That's weird. It works for me. Try this link if it's still not working for you: zootopia.wikia.com: Gary with Laser.png.


----------



## brawlingcastform (May 19, 2016)

I always assumed that carnivores ate birds, fish and bugs since neither of them seem to have anthropomorphic versions...but apparently they're planning spinoffs with those communities. So I have no idea.


----------



## Strangeguy32000 (May 19, 2016)

Beyond Finnick (I really hate that name) are there other animals that dress up as other species? (hopefully for more wholesome reasons than what Finnick does it for)


----------



## Tagaziel (May 19, 2016)

There's the wolf in sheep's clothing in the bullpen at the end.


----------



## MBx102 (May 21, 2016)

With the climate control machine, I guess they want to show that Zootopia is a place for all animals.


----------



## brawlingcastform (May 22, 2016)

Apparently domesticated species DO exist, as the scene of the news report has (at least, in the UK version) a welsh corgi as the news anchor instead of a moose.


----------



## brian577 (May 23, 2016)

brawlingcastform said:


> Apparently domesticated species DO exist, as the scene of the news report has (at least, in the UK version) a welsh corgi as the news anchor instead of a moose.



That was just a rumor.  Ended up being the Moose.


----------



## spiderwolves (May 23, 2016)

the main thing that bothered me was the yak mentioning what clothing Mr. Otterton had on while he was consulting with the elephant. Doesn't that imply he expected her to have seen what Mr. Otterton was wearing, too? Why was Mr. Otterton wearing clothing inside the nudist hangout? Who does that?


----------



## brawlingcastform (May 23, 2016)

spiderwolves said:


> the main thing that bothered me was the yak mentioning what clothing Mr.

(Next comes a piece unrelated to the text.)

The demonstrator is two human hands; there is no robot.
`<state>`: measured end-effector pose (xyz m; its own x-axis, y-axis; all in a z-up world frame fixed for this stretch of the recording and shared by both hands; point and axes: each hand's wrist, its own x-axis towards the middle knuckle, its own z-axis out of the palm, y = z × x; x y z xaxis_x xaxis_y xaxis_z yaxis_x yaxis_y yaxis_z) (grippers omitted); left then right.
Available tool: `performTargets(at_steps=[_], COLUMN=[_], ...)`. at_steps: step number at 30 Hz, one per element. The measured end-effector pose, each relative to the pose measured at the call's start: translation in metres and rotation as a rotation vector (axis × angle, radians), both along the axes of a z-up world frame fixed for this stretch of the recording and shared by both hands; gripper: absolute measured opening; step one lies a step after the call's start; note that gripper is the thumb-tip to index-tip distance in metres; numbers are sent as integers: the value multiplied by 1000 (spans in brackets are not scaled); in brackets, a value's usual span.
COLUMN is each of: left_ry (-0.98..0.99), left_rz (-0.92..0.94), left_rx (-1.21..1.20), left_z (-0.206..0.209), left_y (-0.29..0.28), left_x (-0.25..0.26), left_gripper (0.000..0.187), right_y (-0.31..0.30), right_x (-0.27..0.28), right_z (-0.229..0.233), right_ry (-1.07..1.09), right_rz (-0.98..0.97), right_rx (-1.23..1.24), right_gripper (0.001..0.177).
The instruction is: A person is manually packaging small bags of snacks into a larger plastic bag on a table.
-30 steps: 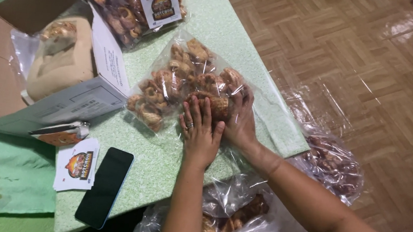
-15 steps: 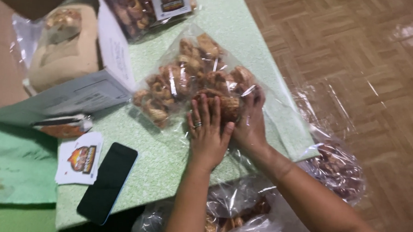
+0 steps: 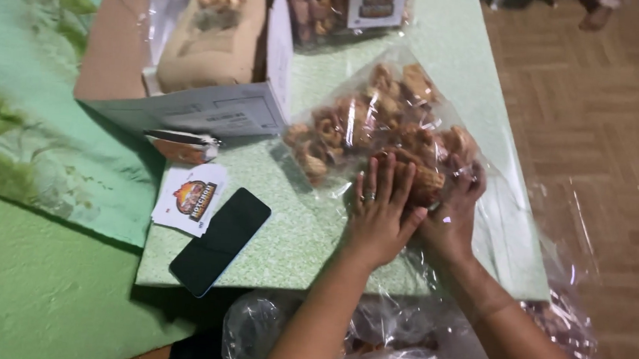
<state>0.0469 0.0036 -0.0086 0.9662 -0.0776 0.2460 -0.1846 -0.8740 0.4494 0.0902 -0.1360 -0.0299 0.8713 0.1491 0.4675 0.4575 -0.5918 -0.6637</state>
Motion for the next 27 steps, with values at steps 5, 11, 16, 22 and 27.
performTargets(at_steps=[5,11,16,22,27], left_ry=[-33,-5,19,34,38], left_rz=[0,-10,-10,-21,-27], left_rx=[-12,23,17,5,9], left_z=[-11,-6,-5,0,-2], left_y=[-3,0,-1,-1,-1], left_x=[-1,-2,-3,-3,-2], left_gripper=[73,72,73,73,74], right_y=[-6,2,-4,0,-1], right_x=[4,0,1,3,3], right_z=[-19,-5,-17,-19,-20], right_ry=[-31,-20,-73,-36,-56], right_rz=[-38,-42,-28,-58,-49], right_rx=[5,46,-21,41,-14], right_gripper=[103,103,102,106,104])
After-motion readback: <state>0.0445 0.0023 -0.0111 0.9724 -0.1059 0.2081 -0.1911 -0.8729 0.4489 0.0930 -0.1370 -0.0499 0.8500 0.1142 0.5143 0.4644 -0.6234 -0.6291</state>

Otterton had on while he was consulting with the elephant. Doesn't that imply he expected her to have seen what Mr. Otterton was wearing, too? Why was Mr. Otterton wearing clothing inside the nudist hangout? Who does that?


Considering that HE'S the one that gave the info despite the elephant supposing to have a sharp memory (irony, don'tcha love that?), maybe they check in with clothes, go to a room to take them off, then he lets them into the area.


----------



## spiderwolves (May 23, 2016)

brawlingcastform said:


> Considering that HE'S the one that gave the info despite the elephant supposing to have a sharp memory (irony, don'tcha love that?), maybe they check in with clothes, go to a room to take them off, then he lets them into the area.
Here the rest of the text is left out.